The Bureau of Reclamation predicts there’s a 1 in 5 chance the lake will fall to 1,000 feet by 2025, which is only 50 feet above the minimum level needed for Hoover Dam to produce water. electricity. And it’s only 105 feet above the dead pool level of the lake – the point at which water won’t flow freely through the dam and produce electricity. Instead, it would take electricity to pump water through the dam.

“We’ve already seen power generation at Hoover Dam drop by about 30 to 40 percent from peak capacity over the last 10 years,” Hoover Dam operations and planning manager John Jontry told CNN. energy to the Metropolitan Water District of Southern California.

Jontry’s agency receives about 1 million megawatt hours of electricity each year from the Hoover Dam, which it uses to help power pumps along the Colorado River Aqueduct to bring water from Lake Havasu – a reservoir at the Arizona-California border – towards southern California.

But water officials and hydrologists saw it coming: “The surprise was when it happened, not that it happened,” Averyst said.

That’s why about 10 years ago, the reclamation office made improvements to the Hoover Dam, including replacing the turbines that drive the power generators. The five new turbines have been designed to operate under a wider range of lake elevations, particularly at lower levels.

“As Lake Mead declines, we will continue to see (power) generation gradually decline,” Jontry said.

According to the office, states in Mexico’s Colorado River Basin, tribes, and power and water authorities are currently negotiating plans to conserve water and prevent Lake Mead from reaching the ” dead basin”, while stabilizing electricity production.

More unprecedented challenges ahead

Rehabilitation officials and local electricity and water agencies have already taken unprecedented action to deal with the escalating crisis. Due to falling Lake Mead water levels, the government last year announced a Level 1 shortage on the Colorado River for the first time, causing water outages for Arizona, Nevada and Mexico.

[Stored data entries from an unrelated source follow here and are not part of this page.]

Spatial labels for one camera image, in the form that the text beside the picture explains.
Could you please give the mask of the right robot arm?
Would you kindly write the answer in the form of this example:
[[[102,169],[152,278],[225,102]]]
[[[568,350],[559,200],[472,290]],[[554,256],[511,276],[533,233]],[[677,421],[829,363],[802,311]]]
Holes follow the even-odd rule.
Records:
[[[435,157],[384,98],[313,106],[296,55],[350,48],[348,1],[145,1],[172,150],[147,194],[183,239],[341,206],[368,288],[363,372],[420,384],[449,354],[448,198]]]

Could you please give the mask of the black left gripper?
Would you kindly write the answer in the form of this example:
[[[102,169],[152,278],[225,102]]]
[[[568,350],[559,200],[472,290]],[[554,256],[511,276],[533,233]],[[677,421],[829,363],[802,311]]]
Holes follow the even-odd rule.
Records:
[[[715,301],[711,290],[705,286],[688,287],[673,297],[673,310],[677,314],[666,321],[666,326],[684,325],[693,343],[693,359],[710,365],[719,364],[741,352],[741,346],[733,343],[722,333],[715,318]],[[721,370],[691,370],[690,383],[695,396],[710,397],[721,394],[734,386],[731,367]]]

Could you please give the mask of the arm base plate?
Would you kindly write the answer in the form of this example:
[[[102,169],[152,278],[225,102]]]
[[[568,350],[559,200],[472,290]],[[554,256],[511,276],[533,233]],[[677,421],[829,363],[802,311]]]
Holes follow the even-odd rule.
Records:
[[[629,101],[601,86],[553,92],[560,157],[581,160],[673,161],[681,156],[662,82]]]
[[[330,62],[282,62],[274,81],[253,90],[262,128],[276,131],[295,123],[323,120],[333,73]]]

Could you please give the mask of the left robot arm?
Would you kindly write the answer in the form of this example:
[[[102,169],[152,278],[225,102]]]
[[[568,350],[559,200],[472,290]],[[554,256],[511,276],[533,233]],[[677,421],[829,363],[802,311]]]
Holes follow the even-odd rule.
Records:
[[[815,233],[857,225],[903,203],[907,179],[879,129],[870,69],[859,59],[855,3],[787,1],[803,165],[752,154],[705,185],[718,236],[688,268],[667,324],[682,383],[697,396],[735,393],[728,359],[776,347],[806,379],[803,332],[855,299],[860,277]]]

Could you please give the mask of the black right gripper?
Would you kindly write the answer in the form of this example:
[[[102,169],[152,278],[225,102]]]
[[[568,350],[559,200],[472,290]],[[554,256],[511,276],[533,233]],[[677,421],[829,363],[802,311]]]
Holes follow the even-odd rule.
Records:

A similar challenge faces Lake Mead’s upstream neighbor, Lake Powell, the nation’s second-largest reservoir. Lake Powell’s water levels are about 44 feet from dropping to the point that the Glen Canyon Dam would not be able to generate hydroelectricity.

To keep Glen Canyon Dam in operation, the reclamation office announced in May that it was taking emergency action to release more water from upstream reservoirs while retaining water discharges from Lake Powell. itself, which generally sends water downstream from Lake Mead.

“When Lake Mead and Lake Powell were filled, it was about making sure there was water for the western United States, but it was also about making sure that ‘there was power available for the west,’ Averyst said. “And so what the federal government is facing right now is making sure that we continue to have water where we need it, but also that we can have enough water in each of the reservoirs to generate electricity.

As the Bureau of Reclamation prepares for a critical 24-month forecast report that will determine the next round of water cuts, its biggest goal is to keep Lake Mead from reaching ‘dead pool’ by continuing talks. and negotiations with.

Averyst and officials who spoke to CNN say there’s hope it won’t get to that point, and it’s just a matter of adapting. With more infrastructure funding coming from the federal government, she said it’s an opportunity to reanalyze the current system and find ways to manage and adapt to a warming future.

“We’ve always been innovative, and I think there’s a lot of room for water and energy conservation,” she said. “The problem with climate change is that it is going to have and in many cases impact our ways of life, and we are going to have to adapt and change the way we do things, because it is what we did and we have to live with the consequences.